What you have to do =>
Exact reproduction required: the lines below from the line with "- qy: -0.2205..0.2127" to the line with "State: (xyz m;", both ends included, and no others.

===== Excerpted records =====

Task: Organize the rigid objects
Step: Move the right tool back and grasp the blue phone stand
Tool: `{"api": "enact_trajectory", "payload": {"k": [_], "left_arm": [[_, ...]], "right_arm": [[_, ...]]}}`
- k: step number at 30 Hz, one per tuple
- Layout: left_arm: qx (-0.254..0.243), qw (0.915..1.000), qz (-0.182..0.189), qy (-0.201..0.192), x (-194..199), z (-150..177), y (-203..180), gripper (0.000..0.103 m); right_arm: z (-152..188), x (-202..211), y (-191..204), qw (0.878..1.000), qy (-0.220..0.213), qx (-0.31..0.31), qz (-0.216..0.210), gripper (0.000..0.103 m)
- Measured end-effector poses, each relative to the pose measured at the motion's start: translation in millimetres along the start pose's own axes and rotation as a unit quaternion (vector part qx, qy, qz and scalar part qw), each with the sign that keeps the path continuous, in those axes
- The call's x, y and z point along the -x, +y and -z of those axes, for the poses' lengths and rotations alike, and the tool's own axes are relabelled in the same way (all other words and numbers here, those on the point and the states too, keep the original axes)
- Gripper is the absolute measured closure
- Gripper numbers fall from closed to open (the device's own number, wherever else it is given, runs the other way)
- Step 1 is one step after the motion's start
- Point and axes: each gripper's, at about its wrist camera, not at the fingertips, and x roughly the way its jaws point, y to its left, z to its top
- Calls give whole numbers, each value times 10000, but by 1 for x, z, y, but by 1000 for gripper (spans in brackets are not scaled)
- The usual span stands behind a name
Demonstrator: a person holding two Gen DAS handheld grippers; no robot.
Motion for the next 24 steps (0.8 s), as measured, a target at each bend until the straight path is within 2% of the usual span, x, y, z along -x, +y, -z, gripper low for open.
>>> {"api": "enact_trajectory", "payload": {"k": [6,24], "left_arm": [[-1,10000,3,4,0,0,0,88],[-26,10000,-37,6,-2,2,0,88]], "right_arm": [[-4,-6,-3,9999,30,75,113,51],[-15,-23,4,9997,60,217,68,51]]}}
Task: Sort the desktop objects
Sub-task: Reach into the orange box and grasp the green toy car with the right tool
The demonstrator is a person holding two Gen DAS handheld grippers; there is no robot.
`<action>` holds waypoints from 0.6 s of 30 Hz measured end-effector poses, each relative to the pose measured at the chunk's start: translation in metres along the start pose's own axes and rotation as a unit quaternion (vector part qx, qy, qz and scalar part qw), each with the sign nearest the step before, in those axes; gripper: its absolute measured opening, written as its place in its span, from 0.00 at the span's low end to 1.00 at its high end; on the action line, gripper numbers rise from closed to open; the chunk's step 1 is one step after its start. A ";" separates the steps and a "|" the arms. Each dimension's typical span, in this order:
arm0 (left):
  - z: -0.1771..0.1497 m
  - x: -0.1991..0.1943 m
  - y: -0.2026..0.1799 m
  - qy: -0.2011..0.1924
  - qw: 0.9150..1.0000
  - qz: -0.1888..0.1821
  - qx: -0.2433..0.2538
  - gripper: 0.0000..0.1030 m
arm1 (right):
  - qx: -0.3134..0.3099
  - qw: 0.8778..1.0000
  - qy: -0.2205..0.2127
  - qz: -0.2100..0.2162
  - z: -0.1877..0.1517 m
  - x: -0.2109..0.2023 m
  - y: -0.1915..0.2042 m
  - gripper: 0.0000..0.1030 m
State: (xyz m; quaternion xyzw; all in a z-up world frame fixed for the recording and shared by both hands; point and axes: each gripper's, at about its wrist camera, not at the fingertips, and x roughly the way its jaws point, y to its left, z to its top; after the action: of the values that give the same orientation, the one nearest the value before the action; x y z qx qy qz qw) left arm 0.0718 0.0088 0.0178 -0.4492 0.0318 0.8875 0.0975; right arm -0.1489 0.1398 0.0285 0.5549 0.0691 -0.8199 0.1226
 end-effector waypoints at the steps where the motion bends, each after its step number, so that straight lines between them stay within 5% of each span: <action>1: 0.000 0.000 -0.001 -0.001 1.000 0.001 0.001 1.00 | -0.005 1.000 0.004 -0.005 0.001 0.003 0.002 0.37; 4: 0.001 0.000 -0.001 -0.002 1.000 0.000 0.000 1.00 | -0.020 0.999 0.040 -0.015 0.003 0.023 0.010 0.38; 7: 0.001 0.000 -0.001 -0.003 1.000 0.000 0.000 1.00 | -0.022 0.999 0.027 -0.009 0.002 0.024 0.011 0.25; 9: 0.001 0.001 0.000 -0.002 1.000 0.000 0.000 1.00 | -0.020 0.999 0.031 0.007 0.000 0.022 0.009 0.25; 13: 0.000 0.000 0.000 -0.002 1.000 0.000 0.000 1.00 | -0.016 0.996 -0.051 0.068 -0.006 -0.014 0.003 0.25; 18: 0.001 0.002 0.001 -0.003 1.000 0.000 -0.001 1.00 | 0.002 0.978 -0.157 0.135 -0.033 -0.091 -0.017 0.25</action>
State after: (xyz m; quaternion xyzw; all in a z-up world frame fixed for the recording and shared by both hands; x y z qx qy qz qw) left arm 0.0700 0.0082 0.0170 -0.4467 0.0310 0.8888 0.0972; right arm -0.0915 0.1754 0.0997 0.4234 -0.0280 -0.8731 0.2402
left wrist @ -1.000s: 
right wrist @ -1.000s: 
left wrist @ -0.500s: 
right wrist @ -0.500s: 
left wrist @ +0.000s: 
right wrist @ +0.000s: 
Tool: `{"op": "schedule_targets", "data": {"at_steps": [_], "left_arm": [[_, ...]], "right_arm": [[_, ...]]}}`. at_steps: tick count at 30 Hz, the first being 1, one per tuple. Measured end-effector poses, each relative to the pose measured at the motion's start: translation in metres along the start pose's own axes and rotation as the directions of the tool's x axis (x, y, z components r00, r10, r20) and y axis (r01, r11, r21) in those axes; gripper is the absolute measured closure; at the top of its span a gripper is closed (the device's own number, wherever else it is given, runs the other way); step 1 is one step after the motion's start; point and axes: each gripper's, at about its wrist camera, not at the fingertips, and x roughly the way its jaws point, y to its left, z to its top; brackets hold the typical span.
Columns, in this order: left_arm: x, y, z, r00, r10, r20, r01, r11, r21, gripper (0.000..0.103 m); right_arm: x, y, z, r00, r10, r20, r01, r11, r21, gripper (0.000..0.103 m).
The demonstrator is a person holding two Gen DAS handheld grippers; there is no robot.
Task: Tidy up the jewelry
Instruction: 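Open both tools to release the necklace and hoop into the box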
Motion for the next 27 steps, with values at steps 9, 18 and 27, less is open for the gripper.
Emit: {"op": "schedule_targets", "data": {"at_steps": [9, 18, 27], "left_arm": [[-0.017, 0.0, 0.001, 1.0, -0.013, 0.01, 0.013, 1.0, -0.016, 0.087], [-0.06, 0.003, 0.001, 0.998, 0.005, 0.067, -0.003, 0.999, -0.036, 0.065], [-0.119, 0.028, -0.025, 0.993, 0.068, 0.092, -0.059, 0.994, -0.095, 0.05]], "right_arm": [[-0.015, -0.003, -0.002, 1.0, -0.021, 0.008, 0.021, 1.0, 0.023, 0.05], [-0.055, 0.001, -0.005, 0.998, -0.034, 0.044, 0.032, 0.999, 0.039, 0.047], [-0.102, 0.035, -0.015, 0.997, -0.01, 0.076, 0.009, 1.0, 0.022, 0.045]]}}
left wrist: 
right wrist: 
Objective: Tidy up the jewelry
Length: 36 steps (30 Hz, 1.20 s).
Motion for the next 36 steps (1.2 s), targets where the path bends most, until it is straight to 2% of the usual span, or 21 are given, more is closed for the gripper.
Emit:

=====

Problem solution =>
  - qy: -0.2205..0.2127
  - qz: -0.2100..0.2162
  - z: -0.1877..0.1517 m
  - x: -0.2109..0.2023 m
  - y: -0.1915..0.2042 m
  - gripper: 0.0000..0.1030 m
State: (xyz m; quaternion xyzw; all in a z-up world frame fixed for the recording and shared by both hands; point and axes: each gripper's, at about its wrist camera, not at the fingertips, and x roughly the way its jaws point, y to its left, z to its top; after the action: of the values that give the same orientation, the one nearest the value before the action; x y z qx qy qz qw) left arm 0.0718 0.0088 0.0178 -0.4492 0.0318 0.8875 0.0975; right arm -0.1489 0.1398 0.0285 0.5549 0.0691 -0.8199 0.1226

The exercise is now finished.